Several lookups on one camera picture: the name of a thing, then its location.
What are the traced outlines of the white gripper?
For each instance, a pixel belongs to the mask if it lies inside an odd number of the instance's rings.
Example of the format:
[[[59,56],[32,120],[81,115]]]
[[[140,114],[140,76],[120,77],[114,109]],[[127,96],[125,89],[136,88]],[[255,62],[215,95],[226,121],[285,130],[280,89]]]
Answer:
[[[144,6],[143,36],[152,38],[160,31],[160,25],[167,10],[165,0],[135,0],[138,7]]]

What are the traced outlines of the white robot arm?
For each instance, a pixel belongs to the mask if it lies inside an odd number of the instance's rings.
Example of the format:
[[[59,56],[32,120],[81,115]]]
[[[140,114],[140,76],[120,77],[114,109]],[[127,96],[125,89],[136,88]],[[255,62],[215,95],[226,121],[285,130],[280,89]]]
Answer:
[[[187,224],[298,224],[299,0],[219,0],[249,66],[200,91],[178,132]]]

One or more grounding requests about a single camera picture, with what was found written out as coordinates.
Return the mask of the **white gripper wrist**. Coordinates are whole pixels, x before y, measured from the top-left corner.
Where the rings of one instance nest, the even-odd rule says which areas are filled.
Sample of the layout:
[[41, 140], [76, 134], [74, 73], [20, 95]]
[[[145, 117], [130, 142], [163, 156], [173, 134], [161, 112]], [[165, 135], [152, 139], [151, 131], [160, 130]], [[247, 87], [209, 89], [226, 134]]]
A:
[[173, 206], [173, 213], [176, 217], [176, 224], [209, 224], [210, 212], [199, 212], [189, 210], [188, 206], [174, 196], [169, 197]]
==
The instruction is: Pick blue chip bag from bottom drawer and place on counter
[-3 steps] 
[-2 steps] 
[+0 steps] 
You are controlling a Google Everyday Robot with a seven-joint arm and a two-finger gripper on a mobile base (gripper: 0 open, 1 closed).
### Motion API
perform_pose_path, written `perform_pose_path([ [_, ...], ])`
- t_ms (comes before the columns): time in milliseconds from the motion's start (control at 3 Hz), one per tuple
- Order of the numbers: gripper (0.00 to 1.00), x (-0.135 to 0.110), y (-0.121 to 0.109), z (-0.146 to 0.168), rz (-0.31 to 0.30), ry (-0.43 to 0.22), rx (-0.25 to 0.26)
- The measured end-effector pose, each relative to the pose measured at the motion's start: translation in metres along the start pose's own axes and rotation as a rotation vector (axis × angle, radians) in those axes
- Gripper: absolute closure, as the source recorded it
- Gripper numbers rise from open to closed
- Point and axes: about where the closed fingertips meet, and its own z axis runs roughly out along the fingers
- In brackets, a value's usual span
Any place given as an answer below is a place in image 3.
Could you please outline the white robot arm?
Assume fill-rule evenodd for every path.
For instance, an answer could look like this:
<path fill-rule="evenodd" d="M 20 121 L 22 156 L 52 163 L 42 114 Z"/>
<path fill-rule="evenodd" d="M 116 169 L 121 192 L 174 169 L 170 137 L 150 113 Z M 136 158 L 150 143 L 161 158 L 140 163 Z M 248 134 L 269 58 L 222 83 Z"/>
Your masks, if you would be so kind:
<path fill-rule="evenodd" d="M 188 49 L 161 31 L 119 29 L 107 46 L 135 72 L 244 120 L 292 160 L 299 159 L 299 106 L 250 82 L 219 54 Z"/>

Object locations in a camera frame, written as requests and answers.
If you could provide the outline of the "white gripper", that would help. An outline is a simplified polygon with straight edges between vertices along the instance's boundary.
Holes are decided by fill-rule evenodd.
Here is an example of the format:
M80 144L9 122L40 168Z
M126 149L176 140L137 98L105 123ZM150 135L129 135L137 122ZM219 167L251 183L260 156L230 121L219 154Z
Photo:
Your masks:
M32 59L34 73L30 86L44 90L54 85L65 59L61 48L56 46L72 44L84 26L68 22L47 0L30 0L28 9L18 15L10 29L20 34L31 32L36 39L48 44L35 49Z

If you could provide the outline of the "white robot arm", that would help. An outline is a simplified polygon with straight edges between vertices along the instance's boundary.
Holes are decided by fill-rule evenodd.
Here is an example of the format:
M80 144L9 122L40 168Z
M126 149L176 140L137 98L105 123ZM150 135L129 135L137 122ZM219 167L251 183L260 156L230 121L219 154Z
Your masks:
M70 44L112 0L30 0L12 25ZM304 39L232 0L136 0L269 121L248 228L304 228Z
---
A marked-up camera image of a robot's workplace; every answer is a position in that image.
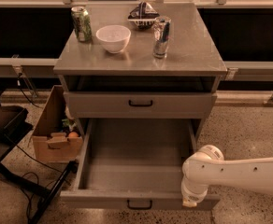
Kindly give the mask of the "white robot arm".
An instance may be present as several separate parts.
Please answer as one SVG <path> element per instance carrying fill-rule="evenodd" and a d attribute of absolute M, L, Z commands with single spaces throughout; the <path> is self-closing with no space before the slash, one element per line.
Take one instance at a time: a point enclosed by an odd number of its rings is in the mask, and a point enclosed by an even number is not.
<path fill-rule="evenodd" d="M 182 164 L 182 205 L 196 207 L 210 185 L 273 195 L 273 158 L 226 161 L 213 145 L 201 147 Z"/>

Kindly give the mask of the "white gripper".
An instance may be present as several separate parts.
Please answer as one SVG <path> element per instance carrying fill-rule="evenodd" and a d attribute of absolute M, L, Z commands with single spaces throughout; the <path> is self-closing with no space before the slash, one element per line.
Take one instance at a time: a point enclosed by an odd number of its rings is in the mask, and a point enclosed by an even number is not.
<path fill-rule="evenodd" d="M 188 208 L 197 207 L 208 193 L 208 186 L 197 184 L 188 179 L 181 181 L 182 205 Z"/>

• ACTION ITEM: Give the exact lines, and only those, from the line containing "- Gripper numbers rise from open to closed" through the line containing "116 169 L 121" in the entries above.

• TASK OUTPUT:
- Gripper numbers rise from open to closed
- Point and axes: about where the closed fingertips meet, and its own z axis runs roughly out along the fingers
- In brackets, a value's usual span
Any place given as an answer below is a place in image 3.
Could you please outline the white robot arm?
Assume fill-rule evenodd for every path.
For instance, an answer could look like this:
<path fill-rule="evenodd" d="M 20 121 L 22 156 L 52 163 L 42 114 Z"/>
<path fill-rule="evenodd" d="M 116 169 L 121 192 L 174 169 L 170 137 L 150 113 Z M 136 158 L 150 143 L 161 158 L 140 163 Z M 248 134 L 269 58 L 222 83 Z"/>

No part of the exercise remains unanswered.